CrowdStrike noted the issue impacts customers running Falcon sensor for Windows versions 7.11 and above, which were online between 2.09pm and 3.27pm on Friday, 19 Jul AEST.
A fix has been rolled which essentially requires customers to reboot their device so it can download another update – though CrowdStrike recommends using a wired network so any impacted devices can “acquire internet connectivity considerably faster via ethernet”.
If the issue persists, Microsoft has released more technical guidance for users to manually remove the buggy file, and has further developed a specific USB recovery tool.
“Although this was not a Microsoft incident, given it impacts our ecosystem, we want to provide an update on the steps we’ve taken with CrowdStrike and others to remediate and support our customers,” said Microsoft.
“We recognise the disruption this problem has caused for businesses and in the daily routines of many individuals.”
The impact in Australia and across the globe
Given Microsoft has estimated some 8.5 million devices were impacted by the update, it’s difficult to gauge precisely how many companies were disrupted.
Globally, major payment providers such as Square and Visa saw hundreds of users report issues through third-party monitoring service DownDetector.
Business Insider reported several internal services at Amazon were impacted, including work emails and some warehouse systems, while in the UK, Sky News was briefly unable to broadcast to TV.
The UK’s National Health Service suffered issues with an appointment and patient record system which caused disruptions in the majority of GP practices, while the US states of Alaska and Ohio reportedly saw emergency 911 lines go down overnight.
The BBC reports international airports in India, Hong Kong, UK, and US have reported issues, while multiple airlines were forced to ground flights.
Domestically, Jetstar seemed to be the most impacted airline as it temporarily cancelled all flights in Australia and New Zealand on Friday, while Qantas reported “technical issues” impacting its website, app, and services for booking and check-ins.
Australian banks such as NAB, Bendigo Bank, Suncorp Bank, Commonwealth Bank and Me Bank all saw an uptick on DownDetector, while Up Bank reported disruptions for Osko payments until late Saturday afternoon.

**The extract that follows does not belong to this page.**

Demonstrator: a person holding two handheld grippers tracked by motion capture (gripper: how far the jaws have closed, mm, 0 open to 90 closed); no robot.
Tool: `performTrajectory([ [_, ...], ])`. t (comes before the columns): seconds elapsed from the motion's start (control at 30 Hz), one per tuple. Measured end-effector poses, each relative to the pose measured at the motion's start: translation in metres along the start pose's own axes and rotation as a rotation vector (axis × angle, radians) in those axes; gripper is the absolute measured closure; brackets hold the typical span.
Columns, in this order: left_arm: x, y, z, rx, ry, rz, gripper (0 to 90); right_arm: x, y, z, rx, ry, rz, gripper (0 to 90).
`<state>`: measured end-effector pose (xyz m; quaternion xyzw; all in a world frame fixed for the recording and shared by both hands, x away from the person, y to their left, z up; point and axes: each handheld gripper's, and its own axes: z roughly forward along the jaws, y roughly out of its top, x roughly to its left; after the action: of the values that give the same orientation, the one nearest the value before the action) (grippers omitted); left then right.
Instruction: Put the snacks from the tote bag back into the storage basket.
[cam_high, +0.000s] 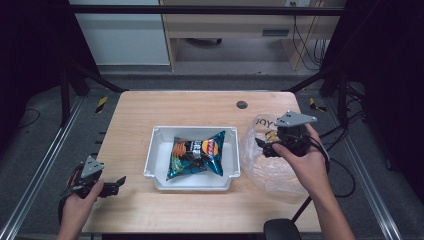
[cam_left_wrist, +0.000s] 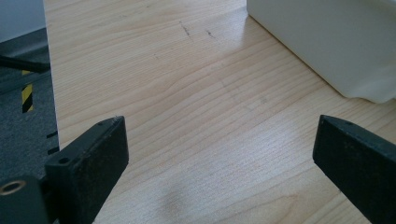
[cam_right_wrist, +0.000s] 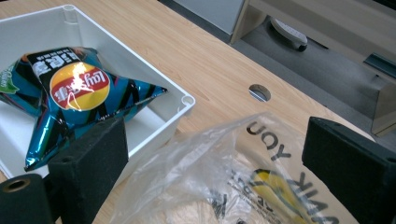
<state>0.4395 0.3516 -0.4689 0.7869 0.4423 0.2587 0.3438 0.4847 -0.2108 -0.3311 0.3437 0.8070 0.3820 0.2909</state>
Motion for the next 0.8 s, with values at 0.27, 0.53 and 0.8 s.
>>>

9News reported that itself, the ABC and SBS were affected, while Foxtel customers saw their Friday night telly interrupted by the outage.
Perhaps most noticeable was the impact to supermarkets Woolworths and Coles, whose sporadic self-service and checkout disruptions caused reported pile-ups across the nation.
Domestic payments organisation Australian Payments Plus meanwhile clarified that while the “central Eftpos environment” has not been affected by the global outage, some issuers using Windows may have suffered disruptions.
As for rectifying any damages for impacted businesses, compensation expert Jeanni Paterson told ABC News Breakfast the “compensation people are hoping for” is probably not possible.
“People might get their fees waived, but I don’t think they’re going to get compensation for the loss and the cost to their businesses,” said Paterson.
“Contract doesn’t guarantee a perfect service – unfortunately outages happen, and generally there will be exclusion clauses in the contract that say there’s no liability for outages.”
Cyber minister forecasts weeks of teething issues
While Prime Minister Anthony Albanese was quick to clarify there was “no impact to critical infrastructure, government services or triple-0 services” after the outage, Cyber Security Minister Clare O’Neil has forecast “teething issues” which may last for one or two weeks.
“There has been a huge amount of work over this weekend to get the economy back up and running,” said O’Neil.
“However, it will take time until all affected sectors are completely back online.”
The statement comes after the government convened a second meeting of the National Coordination Mechanism – a national crisis management framework which was used in recent data breaches, during the COVID-19 pandemic, and again for last year’s major outage at telecommunications provider Optus.